Cerebrospinal Fluid Analysis:- Part 3 – CSF Culture, Special stains, and Electrophoresis
CSF Culture, Special stains
- The analysis is done in the CSF fluid.
- CSF is collected in three tubes:
- The second tube is recommended for the culture or the third tube for culture and special studies.
- Never use the first tube for the culture.
- Transport the CSF immediately to the lab; culture should be done as the sample reaches the lab.
CSF for culture and its basis
- The diagnosis of acute bacterial meningitis depends upon the organisms’ isolation.
- In infants under the age of 1 to 2 months, group B-streptococci are most common. This is followed by Escherichia coli.
- The third common organism is Listeria monocytogenes.
- Then other organisms are Enteric gram-negative bacteria.
- For children from age 3 months to 5 or 6 years, the most common organism is H.influenzae.
- The second common organism is Meningococci.
- This is followed by the Pneumococci.
- For older children and adults, the most common is Meningococci.
- It is followed by Pneumococci.
- In Adults, the most common are Meninogococci and Pneumococci.
- In old people, pneumococci are most common than meningococci.
- These are followed by the gram-negative bacilli.

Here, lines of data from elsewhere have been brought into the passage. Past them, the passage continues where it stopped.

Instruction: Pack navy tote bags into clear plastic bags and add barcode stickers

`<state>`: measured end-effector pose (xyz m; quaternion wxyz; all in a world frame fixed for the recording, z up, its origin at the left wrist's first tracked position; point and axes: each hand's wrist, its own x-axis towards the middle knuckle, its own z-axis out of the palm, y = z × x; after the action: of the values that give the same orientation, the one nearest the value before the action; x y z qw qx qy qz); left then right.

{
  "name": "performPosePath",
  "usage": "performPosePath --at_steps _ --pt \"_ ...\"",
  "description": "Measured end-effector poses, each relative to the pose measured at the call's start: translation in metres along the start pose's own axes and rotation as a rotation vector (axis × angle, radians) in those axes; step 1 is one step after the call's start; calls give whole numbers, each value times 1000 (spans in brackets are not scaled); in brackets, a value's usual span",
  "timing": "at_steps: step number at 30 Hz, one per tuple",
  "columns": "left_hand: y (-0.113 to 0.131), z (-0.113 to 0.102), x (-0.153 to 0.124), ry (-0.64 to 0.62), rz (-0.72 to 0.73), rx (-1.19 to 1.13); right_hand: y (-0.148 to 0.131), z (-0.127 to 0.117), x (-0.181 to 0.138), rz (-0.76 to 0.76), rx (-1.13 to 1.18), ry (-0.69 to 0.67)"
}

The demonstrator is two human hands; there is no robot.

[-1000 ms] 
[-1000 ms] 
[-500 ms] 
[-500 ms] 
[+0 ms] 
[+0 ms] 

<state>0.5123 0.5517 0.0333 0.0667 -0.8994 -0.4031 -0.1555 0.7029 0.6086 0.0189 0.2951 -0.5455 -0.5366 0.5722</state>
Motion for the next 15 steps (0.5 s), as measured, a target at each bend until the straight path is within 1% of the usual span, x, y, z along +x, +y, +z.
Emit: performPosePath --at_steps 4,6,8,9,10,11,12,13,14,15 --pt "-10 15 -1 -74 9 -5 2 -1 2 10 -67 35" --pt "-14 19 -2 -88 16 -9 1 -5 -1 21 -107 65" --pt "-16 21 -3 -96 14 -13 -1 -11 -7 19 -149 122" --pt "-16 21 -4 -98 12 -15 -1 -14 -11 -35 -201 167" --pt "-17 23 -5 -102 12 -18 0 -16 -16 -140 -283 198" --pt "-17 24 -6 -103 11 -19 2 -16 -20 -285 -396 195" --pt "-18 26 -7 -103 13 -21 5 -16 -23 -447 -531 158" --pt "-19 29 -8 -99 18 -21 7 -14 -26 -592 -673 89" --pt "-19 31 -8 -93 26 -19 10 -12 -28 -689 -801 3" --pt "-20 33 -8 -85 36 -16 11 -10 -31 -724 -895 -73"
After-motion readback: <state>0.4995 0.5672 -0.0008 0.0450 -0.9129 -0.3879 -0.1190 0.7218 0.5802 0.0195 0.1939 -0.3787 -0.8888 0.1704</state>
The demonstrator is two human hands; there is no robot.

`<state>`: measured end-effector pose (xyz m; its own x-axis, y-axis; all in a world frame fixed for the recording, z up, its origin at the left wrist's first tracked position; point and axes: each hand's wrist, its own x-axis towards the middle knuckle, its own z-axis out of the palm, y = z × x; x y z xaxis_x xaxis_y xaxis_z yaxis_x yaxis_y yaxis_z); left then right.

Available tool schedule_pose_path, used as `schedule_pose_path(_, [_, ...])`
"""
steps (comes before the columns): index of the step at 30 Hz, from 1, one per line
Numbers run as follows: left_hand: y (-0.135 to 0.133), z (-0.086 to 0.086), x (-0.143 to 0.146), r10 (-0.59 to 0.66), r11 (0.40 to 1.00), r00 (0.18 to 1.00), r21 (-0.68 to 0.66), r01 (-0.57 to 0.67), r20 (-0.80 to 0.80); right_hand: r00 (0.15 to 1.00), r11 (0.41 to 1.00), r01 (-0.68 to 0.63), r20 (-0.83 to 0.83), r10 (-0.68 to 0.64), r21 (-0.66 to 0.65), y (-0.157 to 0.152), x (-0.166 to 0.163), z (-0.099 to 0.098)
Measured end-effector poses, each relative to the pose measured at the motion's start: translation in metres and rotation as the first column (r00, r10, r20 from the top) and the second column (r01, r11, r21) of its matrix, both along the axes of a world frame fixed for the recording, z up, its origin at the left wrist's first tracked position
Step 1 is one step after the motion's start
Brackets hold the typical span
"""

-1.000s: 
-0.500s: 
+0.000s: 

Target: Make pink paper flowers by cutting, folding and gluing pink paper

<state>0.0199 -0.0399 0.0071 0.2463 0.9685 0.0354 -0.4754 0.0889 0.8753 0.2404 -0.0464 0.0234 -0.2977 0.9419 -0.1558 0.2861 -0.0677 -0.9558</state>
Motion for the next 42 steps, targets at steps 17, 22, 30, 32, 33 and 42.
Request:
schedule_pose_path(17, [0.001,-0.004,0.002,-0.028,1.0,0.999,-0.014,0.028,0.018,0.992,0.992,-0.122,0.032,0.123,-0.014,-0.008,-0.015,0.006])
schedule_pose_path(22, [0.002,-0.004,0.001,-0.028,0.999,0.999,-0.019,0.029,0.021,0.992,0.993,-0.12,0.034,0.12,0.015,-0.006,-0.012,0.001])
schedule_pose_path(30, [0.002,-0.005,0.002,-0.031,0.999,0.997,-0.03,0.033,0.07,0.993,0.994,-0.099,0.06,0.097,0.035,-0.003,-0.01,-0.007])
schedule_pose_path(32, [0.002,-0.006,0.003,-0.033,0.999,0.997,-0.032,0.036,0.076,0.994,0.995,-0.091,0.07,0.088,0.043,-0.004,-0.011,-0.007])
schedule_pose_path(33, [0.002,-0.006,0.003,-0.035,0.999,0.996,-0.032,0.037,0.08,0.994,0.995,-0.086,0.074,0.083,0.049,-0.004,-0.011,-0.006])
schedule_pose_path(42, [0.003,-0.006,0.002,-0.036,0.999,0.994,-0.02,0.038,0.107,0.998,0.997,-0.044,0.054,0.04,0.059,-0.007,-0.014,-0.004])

- Staphylococci are reported in 4% to 7% of the cases, and most are associated with brain surgery, septicemia, or endocarditis.
- The brain can be infected by any kind of organism, even fungi.
Lab diagnosis of causative organism:
- Gram stain.
- Acid-fast stain.
- Fluorescent antibody stain.
- India Ink preparation.
- Latex agglutination.
- Enzyme-linked immunoabsorbent assay (ELISA).
- The Limulus lysate test is useful to diagnose meningitis caused by gram-negative bacteria.
- Serologic tests are done to identify the microorganism.
- CSF serological tests can diagnose neurosyphilis.
Procedure to prepare the sediment for stains:
- The most common stain used is the Gram stain.
- CSF can be centrifuged, and the sediment is stained for gram stains.
- Centrifuge CSF at 1500 g for 15 minutes, and prepare the slides from the sediments.
- Cytocentrifuge will provide a highly concentrated sample.
- Even with the concentrated CSF still, 10% of the cases of gram stain and culture are negative.
- Take blood culture and CSF culture because causative bacteria will also be present in the blood.
- Screening of the gram stain of CSF is very difficult and may have false-negative results.
- It gives a preliminary diagnosis.
- Gram stain yield is 70% of the suspected cases.
- A negative gram stain does not rule out bacterial meningitis.
- Gram stain will differentiate:
- Bacterial meningitis with the presence of bacteria, whether it is cocci or bacilli, and as gram-positive or negative.
- Viral meningitis will be negative.
- The most common causative agents are H. Influenzae in children and Neisseria and Streptococcus in adults.
- The most common organisms are:
- Streptococcus pneumonia (gram-positive cocci).
- Hemophilus influenza (gram-negative rods, pleomorphic).
- Escherichia coli (gram-negative rods).
- Neisseria meningitidis (gram-negative cocci).
- Listeria monocytogenes (gram-positive rods, common in newborns).
- Streptococcus agalactiae (gram-positive cocci, common newborns).
- Tuberculous meningitis (advise Acid-fast stain or fluorescent antibody stain).
- The fungi are gram stain positive or advise India Ink preparation.
Culture and Sensitivity
- Culture can identify the organism, and the most common organism found are:
- Culture needs 24 to 48 hours to get a result. This may take up to 72 hours to get sensitivity.
- Culture can recognize around 85% of the bacteria in case of suspected bacterial meningitis.
- Meningococci grow best in a high CO2 atmosphere.
Identification of Tuberculous bacilli:
- CSF and sputum smears are stained for the Acid-fast bacilli.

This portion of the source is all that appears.